На Уолл-стрит расследовали бы дотошно, до капли крови. Старые аристократы тоже копнули бы глубоко.

Но Голливуд?

Да им было лень даже открыть почту, не говоря о проверках. Деньги — вот и всё, что им нужно от нового «покровителя».

— Но ведь такая лажа рано или поздно вскроется…

— Конечно вскроется. Сказал же — его хвост стал слишком длинным. Он уже на грани.

И эта грань задрожит и треснет уже этим летом — как мина, которую кто-то забыл обезвредить.

Будем говорить откровенно, давно понял: если где-то под ногами уже тлеет фитиль, то ждать взрыва глупо. Куда правильнее самому щёлкнуть зажигалкой и устроить фейерверк в тот момент, когда это выгодно тебе. Именно так и хотелось поступить — самому рвануть эту бомбу, пока она ещё под контролем.

— Идеальный шанс громко заявить о себе, — думал в тот момент, ощущая на губах вкус лёгкой горечи утра, пахнущего свежим кофе.

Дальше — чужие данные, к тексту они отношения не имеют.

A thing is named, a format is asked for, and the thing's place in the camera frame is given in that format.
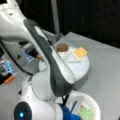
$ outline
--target black panel
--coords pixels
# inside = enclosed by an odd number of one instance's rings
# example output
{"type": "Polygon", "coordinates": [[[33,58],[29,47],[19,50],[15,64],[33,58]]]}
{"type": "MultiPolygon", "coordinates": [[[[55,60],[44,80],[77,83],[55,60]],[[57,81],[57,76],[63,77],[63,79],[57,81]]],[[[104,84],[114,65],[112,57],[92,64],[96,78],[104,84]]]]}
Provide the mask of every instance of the black panel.
{"type": "Polygon", "coordinates": [[[53,93],[56,96],[64,96],[69,94],[69,92],[73,88],[73,84],[69,84],[63,75],[61,74],[61,71],[55,61],[55,59],[52,57],[52,49],[49,46],[49,44],[46,42],[46,40],[38,35],[38,33],[35,30],[35,26],[38,26],[34,21],[32,20],[24,20],[24,24],[27,27],[28,31],[33,36],[34,40],[38,43],[39,47],[43,51],[44,55],[46,56],[49,65],[50,65],[50,82],[51,87],[53,90],[53,93]]]}
{"type": "Polygon", "coordinates": [[[3,49],[0,47],[0,58],[4,55],[3,49]]]}
{"type": "Polygon", "coordinates": [[[4,3],[7,3],[6,0],[0,0],[0,4],[4,4],[4,3]]]}
{"type": "Polygon", "coordinates": [[[20,102],[15,107],[14,111],[15,120],[32,120],[32,111],[26,102],[20,102]]]}

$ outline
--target gray surface
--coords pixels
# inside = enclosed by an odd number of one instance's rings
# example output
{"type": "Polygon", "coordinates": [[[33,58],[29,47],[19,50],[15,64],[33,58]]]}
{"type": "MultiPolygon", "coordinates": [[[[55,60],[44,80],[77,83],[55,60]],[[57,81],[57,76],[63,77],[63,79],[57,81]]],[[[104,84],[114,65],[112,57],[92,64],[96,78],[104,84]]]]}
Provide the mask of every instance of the gray surface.
{"type": "Polygon", "coordinates": [[[90,59],[88,80],[79,90],[93,97],[100,106],[101,120],[120,116],[120,49],[69,33],[59,43],[84,47],[90,59]]]}
{"type": "MultiPolygon", "coordinates": [[[[79,90],[93,97],[100,106],[101,120],[118,120],[120,115],[120,50],[91,39],[69,33],[59,42],[84,47],[90,59],[89,77],[79,90]]],[[[14,120],[14,107],[19,100],[25,75],[18,72],[9,85],[0,86],[0,120],[14,120]]]]}

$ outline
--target cable
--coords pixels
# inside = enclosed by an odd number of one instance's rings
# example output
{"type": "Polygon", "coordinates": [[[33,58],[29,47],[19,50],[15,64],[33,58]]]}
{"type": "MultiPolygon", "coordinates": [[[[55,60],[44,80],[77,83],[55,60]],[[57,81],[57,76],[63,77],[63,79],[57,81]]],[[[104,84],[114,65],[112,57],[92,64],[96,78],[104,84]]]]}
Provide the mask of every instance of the cable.
{"type": "Polygon", "coordinates": [[[26,70],[24,70],[17,62],[16,60],[12,57],[12,55],[10,54],[10,52],[8,51],[8,49],[6,48],[6,46],[4,45],[4,43],[2,42],[2,37],[0,36],[0,43],[3,46],[3,48],[5,49],[5,51],[7,52],[7,54],[10,56],[10,58],[12,59],[12,61],[16,64],[16,66],[23,72],[27,73],[28,75],[33,75],[32,73],[27,72],[26,70]]]}

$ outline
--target dark wall
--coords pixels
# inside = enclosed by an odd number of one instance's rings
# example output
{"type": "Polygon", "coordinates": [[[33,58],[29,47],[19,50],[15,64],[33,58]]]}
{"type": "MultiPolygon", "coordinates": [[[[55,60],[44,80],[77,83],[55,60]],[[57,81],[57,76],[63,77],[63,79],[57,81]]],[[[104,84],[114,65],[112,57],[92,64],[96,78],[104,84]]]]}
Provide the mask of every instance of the dark wall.
{"type": "MultiPolygon", "coordinates": [[[[119,0],[57,0],[61,31],[120,47],[119,0]]],[[[24,0],[24,14],[54,32],[50,0],[24,0]]]]}

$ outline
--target white object
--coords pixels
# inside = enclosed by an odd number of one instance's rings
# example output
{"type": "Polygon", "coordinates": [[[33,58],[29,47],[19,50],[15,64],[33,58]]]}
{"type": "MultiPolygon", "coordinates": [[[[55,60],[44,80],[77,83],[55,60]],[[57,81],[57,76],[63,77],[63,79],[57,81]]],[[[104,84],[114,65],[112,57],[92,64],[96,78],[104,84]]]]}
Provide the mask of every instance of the white object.
{"type": "MultiPolygon", "coordinates": [[[[70,111],[71,111],[75,101],[78,102],[79,106],[74,107],[73,112],[72,112],[73,114],[78,115],[78,111],[79,111],[78,108],[81,105],[83,105],[84,107],[87,107],[88,109],[93,111],[93,113],[94,113],[93,120],[101,120],[100,108],[99,108],[98,104],[96,103],[96,101],[92,97],[90,97],[87,94],[81,93],[81,92],[72,91],[71,94],[69,95],[69,99],[66,103],[66,106],[69,108],[70,111]]],[[[62,99],[58,98],[56,100],[56,103],[62,103],[62,99]]]]}
{"type": "Polygon", "coordinates": [[[90,62],[87,55],[80,59],[76,59],[72,54],[76,49],[77,48],[69,47],[69,50],[67,52],[59,52],[59,55],[72,70],[76,79],[75,88],[78,89],[79,87],[81,87],[83,81],[86,80],[86,78],[85,80],[82,80],[82,78],[87,76],[90,62]]]}
{"type": "Polygon", "coordinates": [[[91,98],[89,95],[81,93],[81,92],[72,92],[68,102],[67,102],[67,107],[71,110],[74,101],[78,100],[79,98],[82,98],[82,102],[81,105],[83,105],[84,107],[87,107],[88,109],[90,109],[91,111],[93,111],[94,113],[94,118],[93,120],[101,120],[101,112],[100,112],[100,108],[98,106],[98,104],[96,103],[96,101],[91,98]]]}

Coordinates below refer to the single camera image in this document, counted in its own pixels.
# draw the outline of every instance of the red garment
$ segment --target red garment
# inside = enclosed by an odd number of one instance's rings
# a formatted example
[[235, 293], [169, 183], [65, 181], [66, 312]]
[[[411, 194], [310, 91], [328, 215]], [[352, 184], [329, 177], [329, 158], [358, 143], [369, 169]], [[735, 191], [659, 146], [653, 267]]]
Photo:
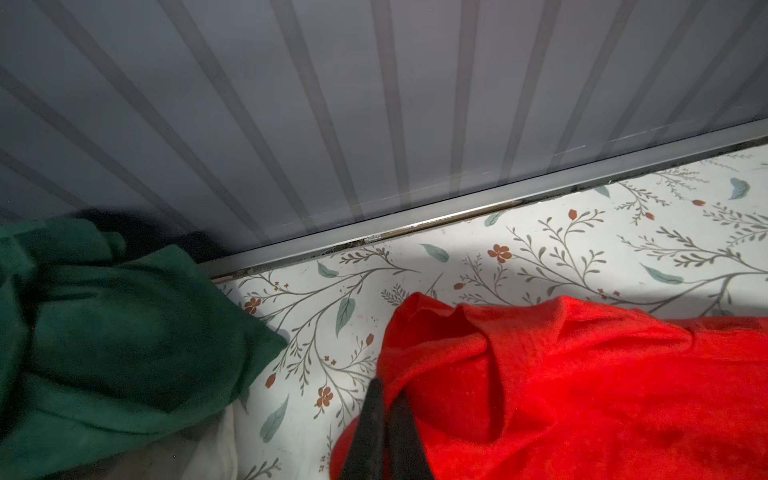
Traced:
[[661, 322], [565, 296], [453, 309], [416, 294], [377, 375], [387, 408], [406, 390], [438, 480], [768, 478], [768, 319]]

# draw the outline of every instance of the small red flower
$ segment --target small red flower
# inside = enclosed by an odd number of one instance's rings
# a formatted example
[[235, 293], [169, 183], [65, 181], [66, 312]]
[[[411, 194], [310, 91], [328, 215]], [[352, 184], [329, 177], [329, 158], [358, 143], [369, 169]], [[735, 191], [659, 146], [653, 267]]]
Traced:
[[327, 386], [325, 389], [323, 387], [320, 387], [317, 390], [317, 395], [319, 395], [320, 398], [317, 399], [317, 403], [315, 405], [322, 407], [322, 406], [329, 406], [331, 404], [331, 400], [333, 399], [333, 393], [331, 392], [331, 387]]
[[493, 246], [493, 250], [488, 251], [488, 255], [498, 260], [499, 263], [504, 263], [512, 258], [512, 254], [509, 253], [509, 247], [500, 247], [498, 243]]
[[252, 296], [250, 300], [248, 300], [245, 304], [245, 311], [253, 315], [256, 313], [256, 307], [261, 305], [261, 298], [256, 298], [255, 296]]

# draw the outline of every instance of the red fabric
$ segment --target red fabric
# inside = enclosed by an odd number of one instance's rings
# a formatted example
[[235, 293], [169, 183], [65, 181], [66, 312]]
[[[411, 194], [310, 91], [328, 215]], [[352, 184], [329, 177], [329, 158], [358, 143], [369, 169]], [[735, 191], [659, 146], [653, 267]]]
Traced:
[[768, 478], [768, 319], [661, 322], [569, 297], [453, 309], [416, 294], [377, 375], [387, 407], [406, 390], [438, 480]]

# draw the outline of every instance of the green garment
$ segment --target green garment
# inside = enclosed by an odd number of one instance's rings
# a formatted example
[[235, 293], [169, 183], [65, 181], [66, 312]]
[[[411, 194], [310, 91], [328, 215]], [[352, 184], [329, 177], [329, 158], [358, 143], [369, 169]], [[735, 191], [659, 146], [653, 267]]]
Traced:
[[125, 452], [216, 414], [286, 341], [177, 247], [121, 263], [86, 220], [0, 227], [0, 478]]

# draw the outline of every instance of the metal frame
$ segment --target metal frame
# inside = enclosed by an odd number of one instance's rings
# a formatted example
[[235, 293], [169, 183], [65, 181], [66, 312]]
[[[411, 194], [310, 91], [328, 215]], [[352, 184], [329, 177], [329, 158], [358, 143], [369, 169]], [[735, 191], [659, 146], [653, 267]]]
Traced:
[[768, 118], [202, 263], [216, 281], [768, 143]]

На этот раз не собирался действовать через свой фонд. Нет, определённо хотел, чтобы удар нанесён был под именем новорождённого аналитического центра, который едва успел зарегистрировать. Фонд и так имел вес, его имя звучало, словно медный гонг на ветру. А вот у нового мозгового центра не было ни единой строки в послужном списке. Пустая страница. Чистый лист.

И этот грандиозный скандал мог стать для него такой первой вспышкой, что остальные заглохли бы от ослепления.

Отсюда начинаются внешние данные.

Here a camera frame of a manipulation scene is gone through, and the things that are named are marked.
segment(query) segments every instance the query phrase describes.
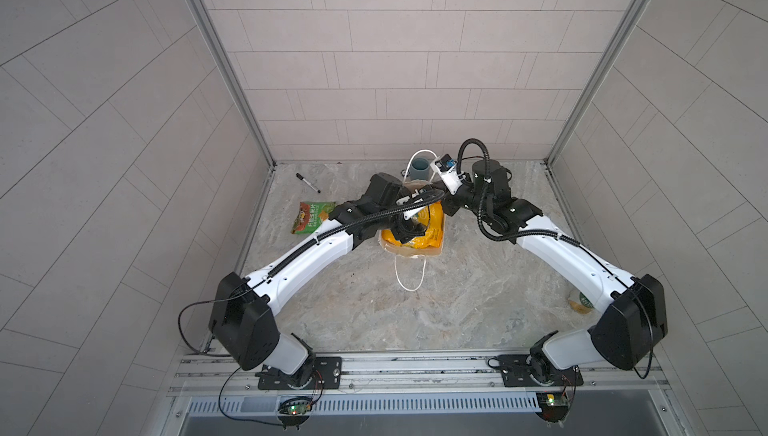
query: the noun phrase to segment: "metal corner post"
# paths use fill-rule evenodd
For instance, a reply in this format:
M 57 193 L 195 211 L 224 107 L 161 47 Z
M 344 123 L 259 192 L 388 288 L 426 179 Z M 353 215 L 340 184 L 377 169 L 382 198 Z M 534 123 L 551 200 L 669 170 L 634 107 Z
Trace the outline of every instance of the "metal corner post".
M 598 92 L 600 85 L 603 83 L 605 76 L 608 74 L 610 68 L 614 65 L 616 58 L 621 52 L 621 48 L 627 42 L 629 35 L 632 33 L 635 25 L 640 20 L 640 16 L 643 15 L 643 11 L 648 6 L 650 0 L 631 0 L 627 10 L 621 17 L 619 26 L 616 28 L 614 35 L 610 38 L 608 46 L 600 56 L 598 64 L 594 67 L 592 75 L 589 77 L 587 84 L 584 86 L 584 90 L 581 92 L 578 101 L 574 105 L 571 115 L 565 121 L 560 136 L 552 146 L 549 156 L 546 158 L 546 163 L 549 167 L 552 167 L 555 161 L 560 157 L 565 147 L 565 143 L 568 142 L 568 138 L 575 131 L 576 125 L 581 120 L 581 117 L 587 111 L 592 98 Z
M 203 0 L 187 0 L 187 3 L 190 7 L 190 10 L 192 11 L 192 15 L 194 16 L 195 21 L 197 22 L 197 27 L 200 28 L 200 32 L 203 34 L 203 38 L 205 39 L 205 42 L 208 45 L 214 60 L 216 61 L 216 66 L 221 69 L 221 76 L 224 78 L 226 88 L 229 90 L 230 94 L 232 94 L 235 104 L 237 105 L 237 109 L 239 109 L 240 113 L 243 115 L 251 134 L 253 134 L 256 138 L 256 143 L 259 145 L 259 149 L 264 154 L 266 161 L 270 165 L 270 171 L 274 170 L 275 159 L 270 152 L 269 146 L 266 144 L 264 135 L 261 133 L 258 124 L 256 124 L 254 112 L 250 108 L 248 100 L 245 98 L 243 88 L 241 88 L 240 84 L 237 82 L 237 77 L 235 75 L 232 64 L 230 63 L 229 58 L 226 56 L 224 46 L 222 45 L 221 39 L 216 32 L 213 21 L 211 21 L 210 16 L 205 9 Z

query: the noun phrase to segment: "gray marble surface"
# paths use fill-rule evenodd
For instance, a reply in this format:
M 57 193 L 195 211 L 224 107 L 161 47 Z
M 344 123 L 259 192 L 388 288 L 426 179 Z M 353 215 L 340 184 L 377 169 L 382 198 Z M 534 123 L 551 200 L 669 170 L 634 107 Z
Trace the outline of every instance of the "gray marble surface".
M 246 258 L 244 274 L 280 257 L 306 236 L 290 229 L 299 201 L 356 200 L 370 176 L 398 176 L 406 162 L 279 165 Z M 543 209 L 567 230 L 540 162 L 503 162 L 512 194 Z M 313 192 L 295 174 L 318 186 Z M 443 253 L 430 257 L 417 292 L 395 278 L 395 256 L 376 239 L 325 268 L 276 317 L 282 332 L 317 351 L 527 347 L 555 329 L 593 324 L 566 301 L 572 286 L 533 254 L 480 233 L 466 210 L 446 220 Z M 423 259 L 398 258 L 403 284 L 415 288 Z

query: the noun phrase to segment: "green snack bag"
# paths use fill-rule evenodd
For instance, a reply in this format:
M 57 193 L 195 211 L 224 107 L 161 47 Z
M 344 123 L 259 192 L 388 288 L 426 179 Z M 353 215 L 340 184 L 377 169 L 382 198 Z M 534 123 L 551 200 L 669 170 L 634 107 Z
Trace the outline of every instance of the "green snack bag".
M 291 234 L 314 232 L 317 228 L 320 228 L 323 221 L 328 219 L 328 215 L 335 207 L 336 203 L 333 201 L 300 202 L 299 215 L 296 217 L 296 220 L 293 221 Z

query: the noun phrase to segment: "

— Это ещё и с Маркизом дело упростит… — мелькнуло у меня в голове.

Представь: только что созданный центр выходит на сцену и с ходу валит премьер-министра целой страны. Даже Руперт, который обычно держится как князёк времён феодалов, посмотрел бы на меня совсем иначе. Уже не как на кого-то снизу, а как на человека, который способен выкорчевать фигуру государственного масштаба одним движением руки.

А значит, в нужный момент «убеждать» его станет куда легче. И, когда придёт время переговоров, можно будет тихо направить ситуацию именно туда, куда хочу.

Но это всё потом. Сейчас же перед нами лежала одна-единственная задача.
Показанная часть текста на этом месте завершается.